━━━ SUPPLIED RECORDS ━━━

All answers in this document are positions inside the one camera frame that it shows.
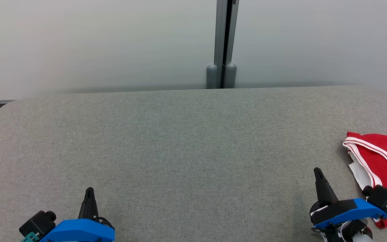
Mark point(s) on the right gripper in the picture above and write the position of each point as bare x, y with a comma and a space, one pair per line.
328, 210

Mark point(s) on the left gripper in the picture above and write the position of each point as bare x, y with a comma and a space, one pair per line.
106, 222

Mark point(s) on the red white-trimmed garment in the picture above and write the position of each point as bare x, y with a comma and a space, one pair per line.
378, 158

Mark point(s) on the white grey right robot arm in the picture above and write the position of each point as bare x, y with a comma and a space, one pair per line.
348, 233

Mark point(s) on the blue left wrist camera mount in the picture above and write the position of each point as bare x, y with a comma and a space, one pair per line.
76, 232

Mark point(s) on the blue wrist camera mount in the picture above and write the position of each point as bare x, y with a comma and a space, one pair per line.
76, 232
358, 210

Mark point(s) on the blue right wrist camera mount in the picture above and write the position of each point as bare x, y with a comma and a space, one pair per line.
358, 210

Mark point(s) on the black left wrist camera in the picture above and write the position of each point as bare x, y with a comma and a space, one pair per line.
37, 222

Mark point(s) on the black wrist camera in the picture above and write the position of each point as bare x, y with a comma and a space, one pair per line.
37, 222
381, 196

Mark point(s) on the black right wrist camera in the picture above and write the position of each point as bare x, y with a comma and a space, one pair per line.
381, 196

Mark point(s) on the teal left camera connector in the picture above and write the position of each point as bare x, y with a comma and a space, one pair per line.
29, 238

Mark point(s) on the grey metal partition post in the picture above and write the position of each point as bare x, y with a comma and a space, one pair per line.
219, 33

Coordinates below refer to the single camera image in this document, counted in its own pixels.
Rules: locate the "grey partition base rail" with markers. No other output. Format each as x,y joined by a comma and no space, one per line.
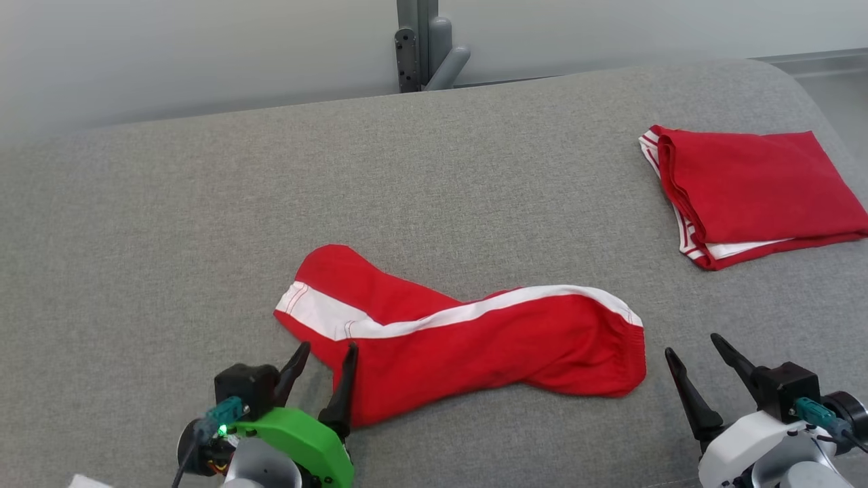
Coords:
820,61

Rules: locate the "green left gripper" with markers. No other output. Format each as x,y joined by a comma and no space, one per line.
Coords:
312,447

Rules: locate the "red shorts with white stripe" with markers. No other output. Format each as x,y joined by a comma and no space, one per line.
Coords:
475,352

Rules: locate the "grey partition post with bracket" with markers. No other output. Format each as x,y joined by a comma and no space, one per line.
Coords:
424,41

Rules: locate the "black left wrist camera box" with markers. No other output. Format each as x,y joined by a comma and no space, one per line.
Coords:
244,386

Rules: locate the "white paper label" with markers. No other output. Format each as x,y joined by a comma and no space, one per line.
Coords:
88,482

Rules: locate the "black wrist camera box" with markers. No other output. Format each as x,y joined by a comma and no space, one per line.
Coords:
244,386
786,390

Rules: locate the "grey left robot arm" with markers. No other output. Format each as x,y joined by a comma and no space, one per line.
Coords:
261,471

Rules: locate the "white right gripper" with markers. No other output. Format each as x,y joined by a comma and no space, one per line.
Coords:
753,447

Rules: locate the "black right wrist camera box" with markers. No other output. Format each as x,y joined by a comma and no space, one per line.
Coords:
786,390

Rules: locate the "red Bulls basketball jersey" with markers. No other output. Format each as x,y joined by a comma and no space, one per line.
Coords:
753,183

━━━

» **WORK INSTRUCTION**
The preceding entries should be duplicated word for word; no picture belongs in the copy.

» **TASK RESULT**
All answers in this document are positions inside the one camera frame that it shows.
Mark point(s) on the right gripper in the picture above and write the position of each point as bare x, y with a comma and a space, one pair per line.
328, 210

Mark point(s) on the left gripper in the picture above and write the position of each point as bare x, y with a comma and a space, one pair per line.
106, 222

Mark point(s) on the red white-trimmed garment in the picture above and write the position of each point as bare x, y with a comma and a space, one pair per line.
378, 158

Mark point(s) on the white grey right robot arm in the picture above and write the position of each point as bare x, y with a comma and a space, one pair per line.
348, 233

Mark point(s) on the blue left wrist camera mount in the picture above and write the position of each point as bare x, y with a comma and a space, one pair per line.
76, 232

Mark point(s) on the blue wrist camera mount in the picture above and write the position of each point as bare x, y with a comma and a space, one pair per line.
76, 232
358, 210

Mark point(s) on the blue right wrist camera mount in the picture above and write the position of each point as bare x, y with a comma and a space, one pair per line.
358, 210

Mark point(s) on the black left wrist camera in the picture above and write the position of each point as bare x, y with a comma and a space, one pair per line.
37, 222

Mark point(s) on the black wrist camera in the picture above and write the position of each point as bare x, y with a comma and a space, one pair per line.
37, 222
381, 196

Mark point(s) on the black right wrist camera in the picture above and write the position of each point as bare x, y with a comma and a space, one pair per line.
381, 196

Mark point(s) on the teal left camera connector in the picture above and write the position of each point as bare x, y with a comma and a space, one pair per line.
29, 238

Mark point(s) on the grey metal partition post in the picture above and write the position of each point as bare x, y with a comma and a space, one pair per line.
219, 33

Coordinates below refer to the single camera image in this document, counted in its own pixels.
Rules: locate the "grey partition base rail" with markers. No other output. Format each as x,y joined by a comma and no space, one per line.
Coords:
820,61

Rules: locate the "green left gripper" with markers. No other output. Format each as x,y joined by a comma and no space, one per line.
Coords:
312,447

Rules: locate the "red shorts with white stripe" with markers. No other output. Format each as x,y joined by a comma and no space, one per line.
Coords:
475,352

Rules: locate the "grey partition post with bracket" with markers. No other output. Format each as x,y joined by a comma and no space, one per line.
Coords:
424,41

Rules: locate the "black left wrist camera box" with markers. No other output. Format each as x,y joined by a comma and no space, one per line.
Coords:
244,386

Rules: locate the "white paper label" with markers. No other output. Format each as x,y joined by a comma and no space, one per line.
Coords:
88,482

Rules: locate the "black wrist camera box" with markers. No other output. Format each as x,y joined by a comma and no space, one per line.
Coords:
244,386
786,390

Rules: locate the "grey left robot arm" with markers. No other output. Format each as x,y joined by a comma and no space, one per line.
Coords:
261,471

Rules: locate the "white right gripper" with markers. No other output. Format each as x,y joined by a comma and no space, one per line.
Coords:
753,447

Rules: locate the "black right wrist camera box" with markers. No other output. Format each as x,y joined by a comma and no space, one per line.
Coords:
786,390

Rules: locate the "red Bulls basketball jersey" with markers. No other output. Format each as x,y joined by a comma and no space, one per line.
Coords:
753,183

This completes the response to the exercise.